Он сам не понял, как его голова очутилась у Нест на коленях, но запомнил, как она обняла его и, укачивая, как маленького, все повторяла: «Но ты же не такой, как он. Ты не такой, не такой».
4
В Мелфорд-холл Агнесс отправилась сразу из пещеры, не считая нужным отмечаться в пасторате, оставшемся без хозяина. Полдороги она проехала, примостившись на краешке обоза, груженного картошкой, но соскочила, когда мысли о том, что грязные клубни запачкают ей платье, стали совсем уже нестерпимыми. Возница и шагавший рядом напарник вздохнули с облегчением и отказались от пенни: присутствие одинокой барышни их тяготило, с ней не пошутишь, не побалагуришь, да и свои разговоры приходится тщательно процеживать, а то как бы не затесалось крепкое словцо.
Подобрав юбки, Агнесс побежала через поле, и трава, мокрая после дождя, скользила под ногами, но поднимавшийся от нее свежий запах, зеленый и густой, веселил душу и придавал сил. Холмы вдалеке были подернуты дымкой и казались плоскими, как будто наспех нарисованными на фоне серого небосклона: вытяни руку – и коснешься шершавых мазков. Но как только небо прояснилось, проступили краски, появились темные пятна рощиц и крапинки овец, за зубчатой лентой парка показались башенки на крыше Мелфорд-холла. Не без опасений Агнесс прошла мимо черных косматых овец, подивившись их тройным рогам, – чего только не увидишь на севере.
Поле от парка отделял ров, незаметный со стороны усадьбы, но непреодолимый для домашней скотины, которой нечего было делать среди роз и рододендронов. Соскользнув пару раз и запачкав платье на коленях, Агнесс перебралась через ров и прошлась по аллее, где вязы настолько заросли мхом, что их стволы были зеленее крон.
На мраморных ступенях усадьбы она замерла в нерешительности.
Что, прямо так и постучать? Как в обычный дом? Наверное, прислуга привыкла к скрипу колес по гравию, а гости, прибывшие без кареты, здесь внове.
Но дверь открылась, причем открыла ее горничная,
Понурившись, Агнесс поплелась к оранжерее, огромной застекленной клетке с покатой крышей. Сквозь запотевшее стекло виднелись силуэты экзотических растений. Когда Агнесс робко приоткрыла дверь, от их насыщенного и непривычного аромата закружилась голова. Ее окружили цветы с яркими острыми лепестками, похожие на клювы птиц, раскрытые в крике. Пальмы упирались резными листьями в потолок, апельсиновые деревья гнулись под тяжестью плодов, таких спелых, что едва не лопались от сладости, в колючей траве притаились ананасы, и среди всего этого великолепия терялась дорожка к фонтану. А у фонтана…
– Лавиния, поберегитесь! – завопила Агнесс, и леди Мелфорд, вздрогнув, обернулась и в ошеломлении посмотрела на нее.

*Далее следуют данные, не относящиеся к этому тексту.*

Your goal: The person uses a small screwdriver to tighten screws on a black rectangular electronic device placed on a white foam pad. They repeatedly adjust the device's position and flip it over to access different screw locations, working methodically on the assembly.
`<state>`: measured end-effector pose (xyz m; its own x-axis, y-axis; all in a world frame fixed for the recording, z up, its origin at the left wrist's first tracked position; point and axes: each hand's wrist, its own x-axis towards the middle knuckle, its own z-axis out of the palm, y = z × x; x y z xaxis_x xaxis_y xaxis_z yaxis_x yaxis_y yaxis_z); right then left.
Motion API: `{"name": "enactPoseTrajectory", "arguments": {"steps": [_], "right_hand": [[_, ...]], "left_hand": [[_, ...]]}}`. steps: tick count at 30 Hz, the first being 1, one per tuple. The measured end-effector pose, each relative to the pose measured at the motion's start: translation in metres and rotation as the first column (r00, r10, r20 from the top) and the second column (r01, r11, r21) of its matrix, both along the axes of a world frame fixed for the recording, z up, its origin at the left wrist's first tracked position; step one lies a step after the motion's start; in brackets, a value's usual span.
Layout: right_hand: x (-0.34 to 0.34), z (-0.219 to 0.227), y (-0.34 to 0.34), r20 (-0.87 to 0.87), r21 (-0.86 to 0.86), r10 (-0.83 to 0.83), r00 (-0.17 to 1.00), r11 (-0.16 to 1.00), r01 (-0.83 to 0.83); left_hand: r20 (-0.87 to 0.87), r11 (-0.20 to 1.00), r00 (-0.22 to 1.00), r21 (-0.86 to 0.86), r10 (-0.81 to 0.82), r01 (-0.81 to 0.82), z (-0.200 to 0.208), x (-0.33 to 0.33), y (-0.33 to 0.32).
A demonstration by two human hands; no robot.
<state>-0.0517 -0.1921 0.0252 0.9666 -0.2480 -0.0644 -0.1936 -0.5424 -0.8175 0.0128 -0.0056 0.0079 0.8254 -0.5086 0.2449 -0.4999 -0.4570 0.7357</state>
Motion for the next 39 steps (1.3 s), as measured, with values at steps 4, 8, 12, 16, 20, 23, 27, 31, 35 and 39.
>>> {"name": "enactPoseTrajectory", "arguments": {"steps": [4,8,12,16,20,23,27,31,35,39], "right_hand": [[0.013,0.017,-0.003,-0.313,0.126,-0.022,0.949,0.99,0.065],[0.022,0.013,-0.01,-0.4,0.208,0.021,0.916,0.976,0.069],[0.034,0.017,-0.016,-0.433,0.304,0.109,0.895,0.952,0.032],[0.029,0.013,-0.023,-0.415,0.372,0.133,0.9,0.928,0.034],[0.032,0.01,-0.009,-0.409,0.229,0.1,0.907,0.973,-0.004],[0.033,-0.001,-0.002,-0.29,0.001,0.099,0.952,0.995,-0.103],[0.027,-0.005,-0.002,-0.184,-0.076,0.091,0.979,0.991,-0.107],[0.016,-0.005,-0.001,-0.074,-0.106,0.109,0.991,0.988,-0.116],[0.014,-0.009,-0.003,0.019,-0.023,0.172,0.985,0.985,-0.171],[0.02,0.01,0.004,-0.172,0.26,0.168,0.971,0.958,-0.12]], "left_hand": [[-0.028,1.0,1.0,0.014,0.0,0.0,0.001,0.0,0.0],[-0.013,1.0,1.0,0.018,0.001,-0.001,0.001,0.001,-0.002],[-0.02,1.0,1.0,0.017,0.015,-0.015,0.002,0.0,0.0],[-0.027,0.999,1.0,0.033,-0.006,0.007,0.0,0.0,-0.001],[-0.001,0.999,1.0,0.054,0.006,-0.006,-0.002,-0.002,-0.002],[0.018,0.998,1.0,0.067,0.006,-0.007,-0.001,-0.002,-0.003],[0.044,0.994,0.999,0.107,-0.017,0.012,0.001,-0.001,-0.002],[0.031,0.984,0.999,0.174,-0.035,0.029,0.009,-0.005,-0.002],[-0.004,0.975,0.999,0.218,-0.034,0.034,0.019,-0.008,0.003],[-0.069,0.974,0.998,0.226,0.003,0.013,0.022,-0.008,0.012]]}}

Тень, еще мгновение назад тянувшая к Лавинии руки, медленно отступала вглубь оранжереи.
– Агнесс? Во-первых, добрый день. А во-вторых, я рада, что ты так полна бодрости, что приветствуешь меня криками.
– Мне показалось, будто вы сейчас упадете в фонтан, – сказала Агнесс, несмело подходя поближе.
– Я всего лишь хотела сорвать лотос.
В центре фонтана возвышалась фигура нимфы с кувшином. Из кувшина лились струи, волнуя водную гладь и заставляя лотосы беспокойно подрагивать. Статуя выглядела очень древней, как будто тысячу лет пролежала в земле и предпочла бы пролежать еще столько же. Разъеденные временем губы печально поджаты, на мраморной спине проступили темные прожилки-рубцы.
– Люблю эти цветы, – проговорила миледи. – Греки верили, что плоды лотоса затуманивают разум и даруют забвение тем, кто их отведает. Забавная идея, не правда ли?
– А вы когда-нибудь пробовали?
– Зачем? Избавиться от воспоминаний – все равно что обокрасть себя. Порою воспоминания – это все, что у нас есть, и на вкус они слаще любого плода. Поэтому я предпочитаю цветы. Нравятся тебе?
– Очень, – вежливо восхитилась Агнесс. – Никогда не видела алых кувшинок, все больше белые.
– Сначала они и были белые. Но после смерти барона мне пришла мысль заменить их индийскими лотосами… Ты знаешь, что барон скончался в оранжерее? Эта статуя была жемчужиной его коллекции, он часами любовался на нее, и прямо перед ней его хватил удар. В падении он ударился головой о край бассейна – вот здесь осталась трещина – и раскроил череп, а кровь… Прости, если я напугала тебя, моя дорогая. В любом случае алые лилии лучше контрастируют с белизной мрамора, – невозмутимо закончила леди Мелфорд.